If one were to hold down the “CTRL F” key on their keyboard and type in the word “ketamine” in the guideline, 0 of 0 matches will be found. I am not sure how you can have a reasonable discussion related to CSE without mentioning ketamine. It seems rather strange that through their review of the currently available literature related to ketamine for CSE. As the associated editorial of this guideline suggests (5), the guideline does not address refractory status epilepticus. However, practically speaking, this makes it rather difficult to apply the guideline at the bedside, especially since the guideline sparsely addresses third-line therapy. In addition, there is no mention of pyridoxine within the guideline, and there is sufficient literature supporting its use as a treatment option for status epilepticus (which we covered here), especially in pediatric patients who may have unrecognized pyridoxine deficiency or in those patients where the etiology of the seizure may be unknown (or worse, unrecognized as isoniazid toxicity).
The time frame for initiation of first-line therapy is 5 to 20 minutes; second-line therapy is suggested for administration at the 20- to 40-minute period, and third-line therapy at 40 to 60 minutes (1). For some folks, the time frame suggested for treatment in this guideline may be too long and potentially detrimental to the patient. In addition, this time frame may suggest for clinicians to wait before moving onto the next treatment option in the algorithm. In contrast, it is worth noting that the guideline from the Neurocritical Care Society specifically states “…there is no well defined period of observation that has been determined to be safe, and no data to suggest that watchful waiting is safer than proceeding with more aggressive treatment. Hence, we recommend proceeding with additional treatment immediately…(2).” Furthermore, in a recent publication related to convulsive status epilepticus, the time frame is rather aggressive and more consistent with those recommendations from the Neurocritical Care Society (6).
8. Level U
All of the recommendations related to therapy beyond first-line are all considered to be Level U by the authors, which is defined as “data inadequate or insufficient; given current knowledge, treatment is unproven” (1). It seems that this classification of recommendation (or lack thereof) is unique to the American Academy of Neurology (7). This certainly begs the question of the rationale for putting forth an “evidence-based” guideline with extensive investment of time and resources if the majority of the recommendations in said guideline are “unproven” to work – at least in the eyes of the folks writing the guideline.
- Glauser T, Shinnar S, Gloss D, et al. Evidence-Based Guideline: Treatment of Convulsive Status Epilepticus in Children and Adults: Report of the Guideline Committee of the American Epilepsy Society. Epilepsy Curr 2016; 16:48-61.
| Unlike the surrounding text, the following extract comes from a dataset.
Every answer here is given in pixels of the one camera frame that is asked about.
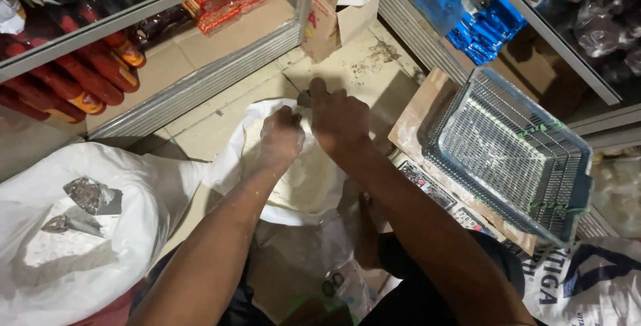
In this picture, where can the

- Brophy GM, Bell R, Claassen J, et al. Guidelines for the evaluation and management of status epilepticus. Neurocrit Care 2012; 17:3-23.
- Hack JB, Hoffman RS. Thiamine before glucose to prevent Wernicke encephalopathy: examining the conventional wisdom. JAMA 1998; 279:583-4.
- Schabelman E, Kuo D. Glucose before thiamine for Wernicke encephalopathy: a literature review. J Emerg Med 2012; 42:488-94.
- Harden CL. Commentary on SE Guidelines. Epilepsy Curr 2016; 16:62-3.
- Grover EH, Nazzal Y, Hirsch LJ. Treatment of Convulsive Status Epilepticus. Curr Treat Options Neurol 2016; 18:11.
- Getchius TS, Moses LK, French J, et al. AAN guidelines: A benefit to the neurologist. Neurology 2010; 75:1126-7.